Le journal avait dit vrai. Sur le quai 9 ¾ peu de Serpentard étaient présents, seulement ceux qui ne faisaient jamais parler d'eux. Ni en mal, ni en bien. Harry pensa un instant que c'est sans doute à eux que Mrs Weasley avait fait allusion.
« Tu es bien sûre qu'on appelle cela une souris, Hermione ? » Arthur regardait avec perplexité le portoloin qui pendait entre ses deux doigts.
« Oui, une souris informatique. Ça sert à... »
« Hermione t'expliquera tout cela une autre fois Arthur... Le train va bientôt partir et je ne serai vraiment tranquille que lorsqu'ils y seront montés. » Mrs Weasley lançait des regards anxieux tout autour d'elle à la recherche d'un ennemi potentiel. Seule Tonks avait pu venir accompagner les jeunes sorciers à la gare, c'était d'ailleurs elle qui avait apporté au Terrier le portoloin conçu par le professeur Dumbledore. Arthur glissa le fascinant objet moldu dans sa poche tandis que sa femme lui tournait le dos pour se diriger vers les wagons.
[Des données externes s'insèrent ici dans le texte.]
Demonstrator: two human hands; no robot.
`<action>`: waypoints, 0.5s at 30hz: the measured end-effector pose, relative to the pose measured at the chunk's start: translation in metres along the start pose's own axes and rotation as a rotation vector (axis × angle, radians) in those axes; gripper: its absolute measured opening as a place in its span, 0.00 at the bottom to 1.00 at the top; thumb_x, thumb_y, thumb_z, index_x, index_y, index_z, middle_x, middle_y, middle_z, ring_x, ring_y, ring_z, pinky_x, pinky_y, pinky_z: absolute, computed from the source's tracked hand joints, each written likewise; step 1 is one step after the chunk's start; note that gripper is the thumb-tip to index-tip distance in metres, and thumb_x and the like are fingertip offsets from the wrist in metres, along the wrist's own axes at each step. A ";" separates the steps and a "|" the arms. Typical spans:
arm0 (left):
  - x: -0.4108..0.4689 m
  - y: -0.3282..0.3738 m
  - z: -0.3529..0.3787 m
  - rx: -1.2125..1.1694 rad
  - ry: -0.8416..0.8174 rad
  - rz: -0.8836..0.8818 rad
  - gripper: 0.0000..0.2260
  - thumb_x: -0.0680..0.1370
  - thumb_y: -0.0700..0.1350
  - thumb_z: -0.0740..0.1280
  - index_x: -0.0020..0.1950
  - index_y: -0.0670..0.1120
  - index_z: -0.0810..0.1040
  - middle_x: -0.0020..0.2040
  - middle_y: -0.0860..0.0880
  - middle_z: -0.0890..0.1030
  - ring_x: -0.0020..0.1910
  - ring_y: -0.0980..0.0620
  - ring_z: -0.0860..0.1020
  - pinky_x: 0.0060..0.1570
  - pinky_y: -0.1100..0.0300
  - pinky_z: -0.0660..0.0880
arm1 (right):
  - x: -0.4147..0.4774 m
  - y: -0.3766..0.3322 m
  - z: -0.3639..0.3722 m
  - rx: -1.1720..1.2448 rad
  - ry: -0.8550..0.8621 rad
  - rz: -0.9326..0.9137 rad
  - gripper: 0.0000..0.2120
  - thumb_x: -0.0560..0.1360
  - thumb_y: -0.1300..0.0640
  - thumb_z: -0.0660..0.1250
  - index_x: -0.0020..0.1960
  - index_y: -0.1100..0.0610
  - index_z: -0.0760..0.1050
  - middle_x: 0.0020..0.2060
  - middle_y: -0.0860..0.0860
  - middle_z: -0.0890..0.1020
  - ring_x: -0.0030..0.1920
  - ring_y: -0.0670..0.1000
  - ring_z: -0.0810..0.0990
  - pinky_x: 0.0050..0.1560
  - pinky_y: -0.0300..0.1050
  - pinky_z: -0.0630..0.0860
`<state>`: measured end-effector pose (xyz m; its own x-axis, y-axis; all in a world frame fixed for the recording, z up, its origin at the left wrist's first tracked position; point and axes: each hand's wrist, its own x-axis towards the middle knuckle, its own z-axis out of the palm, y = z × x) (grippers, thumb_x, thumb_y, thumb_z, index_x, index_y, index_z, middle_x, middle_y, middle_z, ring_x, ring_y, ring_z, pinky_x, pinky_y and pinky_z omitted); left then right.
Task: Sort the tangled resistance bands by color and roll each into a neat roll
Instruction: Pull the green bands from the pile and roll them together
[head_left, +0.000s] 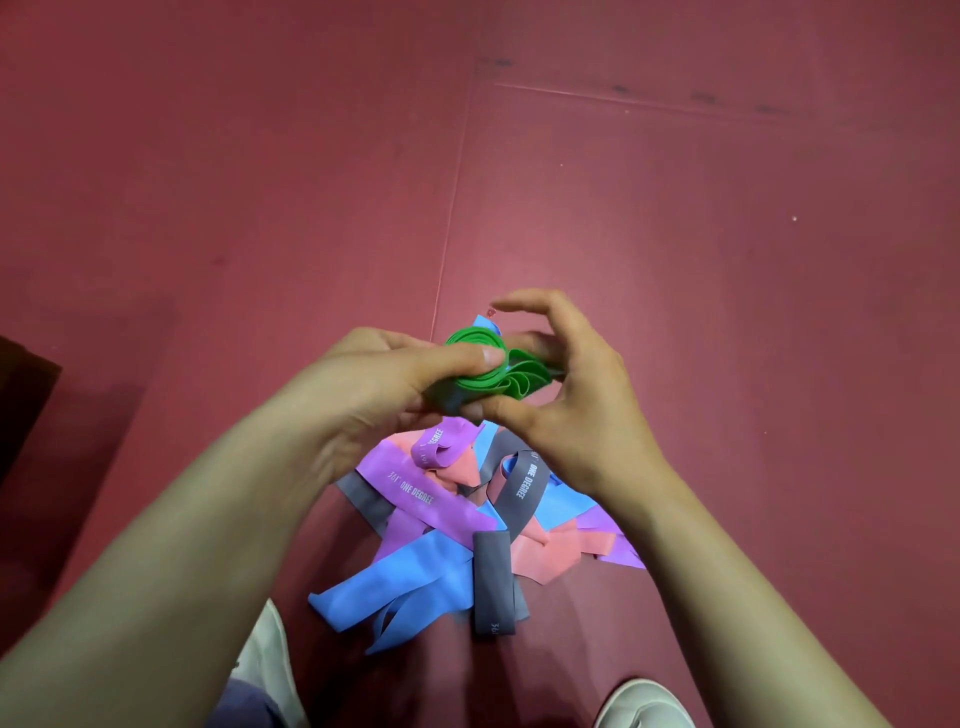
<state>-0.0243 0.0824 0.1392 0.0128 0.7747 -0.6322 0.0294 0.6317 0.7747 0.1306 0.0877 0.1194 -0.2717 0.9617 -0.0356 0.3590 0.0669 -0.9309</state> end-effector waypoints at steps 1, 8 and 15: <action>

« Je vous écrirai quand j'en aurai le temps pour plus d'information » lui souffla Hermione. Mr Weasley lui répondit par un énorme clin d'œil.
Harry et Ginny avaient été rejoints dans leur compartiment par Dean, Seamus, Neville et Luna. Hermione et Ron, quant à eux, se devaient de rester avec les Préfets dans le wagon qui leur était réservé, au grand damne du jeune sorcier qui aurait nettement préféré la compagnie de ses amis. Il faisait une chaleur étouffante, annonciatrice d'orage, et le petit groupe avait l'air un peu abattu.
« J'en viendrais presque à regretter la présence des Serpentard » fit Ginny dans un petit rire, « ça nous aurait peut-être un peu stimulés ! » Tous se regardèrent d'un air entendu.
« Personne ne connaît un sort de refroidissement » gémit Neville qui était en nage.
« Inutile, tu vas bientôt être exaucé... regarde un peu ! » Dean pointa du doigt le ciel dont la couleur se faisait de plus en plus menaçante. « On va arriver à Poudlard sous des trombes d'eau glacée ! »
Effectivement quelques minutes plus tard, un long éclair d'une blancheur éblouissante zébra l'obscurité céleste et un grondement assourdissant retentit. La petite ampoule qui éclairait le compartiment clignota quelques secondes avant de s'éteindre définitivement. Des petites gouttes commencèrent à frapper la vitre, bien vite remplacées par une pluie cinglante.
« Super, le voyage s'annonce bien... » murmura Seamus dans un frisson.
« Lumos ! » Une douce lumière apparut au bout de la baguette de Ginny. « Voilà l'ambiance idéale pour vous conter l'histoire de Jenny dents vertes... » La jeune sorcière avait adopté une voix d'outre-tombe et des rires fusèrent qui laissaient pointer un soupçon de tension. L'atmosphère se fit lourde et seul Harry se surprit à sourire avec décontraction. Ils retrouvaient enfin ses amis et Poudlard... Dans ce petit compartiment faiblement éclairé, il se sentait à l'abri du tonnerre qui au-dehors, grondait avec fracas.